Oberösterreich wendet sich an Brüssel wegen der Atomausbaupläne in Tschechien

Oberösterreich hat sich wegen des von Tschechien angekündigten Ausbaus der Atomkraft bei der EU-Kommission beschwert. Umweltlandesrat Rudi Anschober forderte Brüssel am Dienstag auf, die Ausbaupläne in Hinblick auf die Vereinbarkeit mit dem EU-Wettbewerbsrecht zu prüfen. Der tschechische Industrie-und Handelsminister Karel Havlíček (parteilos) sagte in einer Reaktion darauf, Tschechien sei bereit, seine Schritte der österreichischen Seite zu erklären. Prag fordere aber Respekt für seine Entscheidungen, so der Minister.

Für Aufregung in Österreich sorgte eine Aussage Havlíčeks vom Montag.

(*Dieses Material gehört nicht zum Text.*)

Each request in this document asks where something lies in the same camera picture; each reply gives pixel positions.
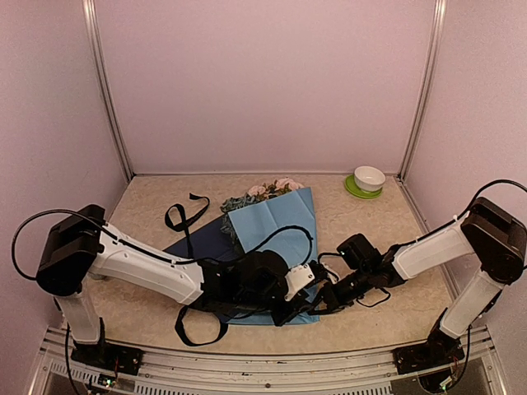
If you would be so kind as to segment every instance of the blue paper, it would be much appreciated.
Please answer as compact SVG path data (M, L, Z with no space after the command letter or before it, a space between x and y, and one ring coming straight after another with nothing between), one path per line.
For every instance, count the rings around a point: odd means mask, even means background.
M316 220L310 188L298 189L265 202L231 211L229 217L245 252L256 247L275 230L287 225L298 225L306 228L313 238L313 250L307 262L316 260L318 254ZM272 238L260 251L267 249L279 253L289 268L293 268L305 260L309 251L309 240L299 230L286 230ZM312 300L316 294L316 287L311 287L308 293ZM296 316L290 324L318 321L318 316L303 313ZM270 314L255 314L232 323L273 325L273 320Z

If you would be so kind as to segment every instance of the flower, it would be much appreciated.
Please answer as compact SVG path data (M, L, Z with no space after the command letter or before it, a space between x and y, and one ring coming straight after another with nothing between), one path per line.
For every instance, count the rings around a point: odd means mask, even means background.
M278 189L283 189L286 186L289 186L289 189L291 191L294 191L296 189L304 188L304 185L297 183L296 181L290 179L289 177L286 177L285 179L279 179L276 183Z
M250 196L258 196L258 195L263 195L265 192L266 192L266 189L263 185L255 185L247 193Z

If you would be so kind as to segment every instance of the white bowl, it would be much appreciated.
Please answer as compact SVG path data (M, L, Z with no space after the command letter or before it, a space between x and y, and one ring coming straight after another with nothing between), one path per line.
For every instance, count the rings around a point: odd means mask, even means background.
M361 166L355 169L355 184L367 192L375 192L385 184L386 176L375 167Z

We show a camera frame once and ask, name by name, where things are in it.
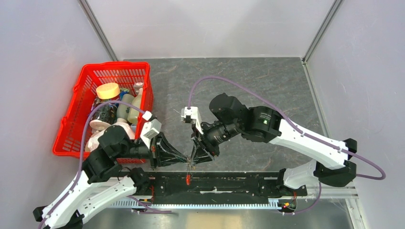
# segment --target white bracket
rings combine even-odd
[[[197,128],[198,132],[202,135],[204,134],[203,129],[201,128],[201,116],[198,107],[192,106],[190,109],[185,107],[181,110],[180,115],[183,123],[195,124],[195,128]]]
[[[157,119],[153,119],[143,125],[142,131],[140,132],[140,138],[146,144],[148,149],[150,149],[150,142],[152,139],[160,133],[162,123]]]
[[[298,167],[286,169],[283,177],[284,185],[292,189],[297,189],[303,185],[318,183],[318,178],[314,176],[316,163],[316,160],[311,160]]]
[[[149,119],[152,118],[152,113],[150,111],[145,111],[145,113],[142,115],[142,118],[146,121],[149,121]]]

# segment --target white wall
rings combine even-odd
[[[372,229],[403,228],[405,2],[347,0],[309,61],[331,136],[353,137],[386,180],[356,178]],[[378,176],[355,160],[358,172]]]
[[[301,57],[333,0],[89,0],[119,59]]]
[[[109,58],[75,0],[1,1],[0,23],[1,228],[33,229],[77,170],[52,154],[75,80]]]

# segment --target metal frame
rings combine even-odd
[[[352,219],[354,229],[366,229],[368,226],[362,217],[362,210],[359,207],[360,204],[357,199],[346,199],[347,208],[349,209],[349,215]]]
[[[308,187],[308,196],[297,197],[302,199],[316,198],[319,193],[319,186]],[[321,199],[358,199],[357,190],[354,187],[353,182],[349,183],[345,187],[331,187],[322,185]]]
[[[305,53],[304,57],[302,58],[302,61],[305,64],[308,62],[308,60],[310,59],[311,55],[313,54],[316,46],[318,45],[319,41],[322,39],[323,34],[329,27],[330,22],[332,21],[333,17],[335,16],[336,12],[338,11],[342,2],[343,2],[343,0],[335,0],[333,2],[331,8],[329,9],[329,12],[326,14],[325,19],[323,20],[317,34],[315,35],[314,40],[312,41],[307,52]]]
[[[107,54],[110,56],[110,59],[112,61],[118,61],[119,59],[115,55],[115,52],[113,48],[111,47],[110,42],[108,42],[108,39],[106,35],[103,32],[103,29],[101,28],[100,24],[97,21],[96,16],[94,15],[93,10],[91,9],[89,3],[87,0],[77,0],[80,4],[80,6],[83,9],[83,12],[86,14],[90,24],[92,25],[94,31],[96,32],[98,38],[100,39],[101,43],[103,44],[104,48],[107,51]]]

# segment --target cable
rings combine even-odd
[[[313,209],[313,208],[315,207],[315,205],[318,204],[318,202],[319,202],[319,200],[320,200],[321,194],[322,194],[322,184],[319,182],[319,193],[318,193],[318,196],[317,196],[317,198],[315,199],[315,201],[311,204],[311,206],[307,207],[306,209],[299,210],[299,211],[295,211],[295,212],[279,212],[279,211],[277,210],[277,213],[281,213],[281,214],[283,214],[283,215],[293,216],[293,215],[296,215],[296,214],[300,214],[300,213],[304,213],[304,212],[306,212],[306,211],[309,211],[309,210]]]
[[[294,198],[292,199],[294,204],[297,204],[297,193],[294,191]]]
[[[128,168],[128,167],[122,167],[122,168],[119,170],[119,172],[118,172],[118,176],[117,176],[118,181],[119,181],[119,174],[122,172],[122,170],[123,170],[124,168],[128,169],[129,171],[131,171],[131,169]]]
[[[153,212],[153,211],[140,211],[139,214],[147,215],[147,214],[160,214],[160,213],[158,213],[158,212]]]
[[[188,109],[191,108],[191,98],[192,98],[193,92],[194,92],[195,88],[197,87],[197,85],[198,85],[199,83],[201,83],[202,81],[204,81],[204,80],[209,80],[209,79],[222,80],[222,81],[228,82],[228,83],[230,83],[230,84],[233,84],[233,85],[235,85],[236,87],[239,87],[240,89],[242,89],[242,90],[248,92],[249,94],[251,94],[251,95],[253,95],[254,97],[258,98],[259,100],[261,100],[262,102],[266,103],[266,104],[269,105],[271,108],[273,108],[275,111],[277,111],[278,113],[280,113],[280,115],[288,122],[288,124],[289,124],[292,128],[294,128],[298,133],[300,133],[300,134],[303,133],[303,131],[300,130],[298,127],[296,127],[296,126],[294,125],[294,123],[291,121],[291,119],[290,119],[283,111],[281,111],[278,107],[276,107],[274,104],[272,104],[271,102],[265,100],[264,98],[262,98],[262,97],[259,96],[258,94],[256,94],[256,93],[250,91],[250,90],[247,89],[246,87],[243,87],[242,85],[239,85],[238,83],[235,83],[235,82],[233,82],[232,80],[228,80],[228,79],[223,78],[223,77],[220,77],[220,76],[214,76],[214,75],[205,76],[205,77],[203,77],[203,78],[200,78],[199,80],[197,80],[197,81],[194,83],[194,85],[193,85],[192,88],[191,88],[190,95],[189,95],[189,101],[188,101],[188,107],[187,107]],[[319,139],[319,138],[317,138],[317,137],[315,137],[315,136],[312,136],[312,135],[310,135],[310,134],[304,133],[304,136],[305,136],[305,137],[308,137],[308,138],[310,138],[310,139],[312,139],[312,140],[315,140],[315,141],[317,141],[317,142],[319,142],[319,143],[322,143],[322,144],[324,144],[324,145],[327,145],[327,146],[329,146],[329,147],[331,147],[331,148],[333,148],[333,149],[336,149],[336,150],[338,150],[338,151],[344,152],[344,153],[346,153],[346,154],[348,154],[348,155],[350,155],[350,156],[352,156],[352,157],[355,157],[355,158],[357,158],[357,159],[360,159],[361,161],[363,161],[363,162],[365,162],[365,163],[367,163],[367,164],[373,166],[374,168],[376,168],[376,169],[381,173],[381,177],[374,177],[374,176],[364,175],[364,174],[356,174],[356,176],[358,176],[358,177],[363,177],[363,178],[368,178],[368,179],[373,179],[373,180],[384,180],[384,179],[385,179],[386,174],[385,174],[384,170],[383,170],[381,167],[379,167],[378,165],[376,165],[374,162],[372,162],[372,161],[370,161],[370,160],[368,160],[368,159],[366,159],[366,158],[364,158],[364,157],[362,157],[362,156],[360,156],[360,155],[357,155],[357,154],[355,154],[355,153],[352,153],[352,152],[350,152],[349,150],[341,149],[339,146],[335,146],[335,145],[333,145],[333,144],[331,144],[331,143],[329,143],[329,142],[326,142],[326,141],[324,141],[324,140],[322,140],[322,139]]]
[[[49,216],[52,214],[52,212],[62,203],[62,201],[63,201],[64,199],[66,199],[66,197],[69,195],[69,192],[73,192],[74,187],[76,186],[77,182],[79,182],[80,176],[81,176],[81,174],[82,174],[83,153],[84,153],[84,147],[85,147],[86,132],[87,132],[87,128],[88,128],[88,126],[89,126],[89,122],[90,122],[91,119],[93,118],[93,115],[96,113],[96,111],[99,110],[101,107],[107,105],[107,104],[123,104],[123,105],[129,106],[130,108],[133,108],[133,109],[139,111],[141,114],[144,114],[144,113],[145,113],[145,111],[143,111],[143,110],[141,110],[141,109],[135,107],[134,105],[129,104],[129,103],[125,103],[125,102],[119,101],[119,100],[112,100],[112,101],[103,102],[103,103],[101,103],[100,105],[96,106],[96,107],[92,110],[92,112],[89,114],[89,116],[88,116],[88,118],[87,118],[87,120],[86,120],[85,127],[83,128],[82,140],[81,140],[81,142],[80,142],[79,168],[78,168],[78,170],[77,170],[77,174],[76,174],[76,177],[75,177],[75,179],[74,179],[74,182],[73,182],[73,184],[70,186],[69,190],[62,196],[62,198],[60,198],[60,199],[55,203],[55,205],[49,210],[49,212],[46,214],[46,216],[42,219],[42,221],[40,222],[40,224],[39,224],[39,226],[38,226],[38,229],[41,229],[41,228],[42,228],[42,226],[44,225],[44,223],[45,223],[45,221],[46,221],[46,219],[47,219],[47,216],[49,217]]]
[[[145,205],[144,203],[142,203],[140,200],[138,200],[137,198],[133,197],[133,196],[127,196],[130,199],[133,199],[134,201],[136,201],[138,204],[140,204],[141,206],[143,206],[144,208],[146,208],[147,210],[150,210],[152,212],[148,213],[148,214],[168,214],[171,213],[171,211],[160,211],[160,210],[156,210],[153,208],[148,207],[147,205]]]
[[[293,209],[293,208],[289,208],[289,207],[286,207],[287,209],[290,209],[290,210],[292,210],[292,211],[295,211],[295,209]]]
[[[150,187],[149,189],[152,190],[152,199],[150,199],[150,201],[153,203],[153,201],[155,200],[155,187],[153,185],[151,185],[152,187]]]

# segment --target white robotic arm
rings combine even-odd
[[[69,188],[67,188],[52,204],[44,208],[36,208],[34,211],[36,220],[41,221],[43,218],[46,218],[45,228],[47,229],[76,228],[77,225],[83,225],[114,202],[135,194],[137,192],[137,186],[145,185],[145,181],[149,179],[146,176],[142,178],[143,176],[140,175],[142,173],[143,170],[135,168],[130,171],[128,176],[118,181],[115,185],[91,196],[95,189],[100,186],[107,186],[107,182],[89,184],[88,176],[82,171],[80,180],[73,191],[69,191]],[[52,214],[49,215],[48,212],[51,207],[53,207],[66,192],[70,192],[70,194],[56,207]]]
[[[201,121],[197,107],[182,109],[181,119],[193,124],[196,148],[192,161],[197,163],[213,159],[219,155],[218,145],[241,134],[252,142],[264,142],[285,146],[313,158],[312,161],[296,168],[280,171],[280,184],[291,189],[319,181],[334,187],[343,187],[355,178],[356,165],[350,156],[341,152],[356,152],[357,142],[353,139],[337,141],[319,135],[293,123],[302,134],[297,132],[282,116],[271,108],[257,106],[246,108],[238,99],[226,94],[216,96],[210,103],[210,111],[218,118],[213,124]],[[338,146],[336,150],[304,134]]]

Demnach könnte es ohne einen Ausbau der Atomkraft könnte es in Tschechien mittelfristig zu Problemen bei der Stromversorgung kommen. Der tschechische Premier Andrej Babiš (Partei Ano) hat zudem vor kurzem betont, Tschechien müsse neue Reaktorblöcke bauen, selbst wenn damit EU-Recht verletzt würde.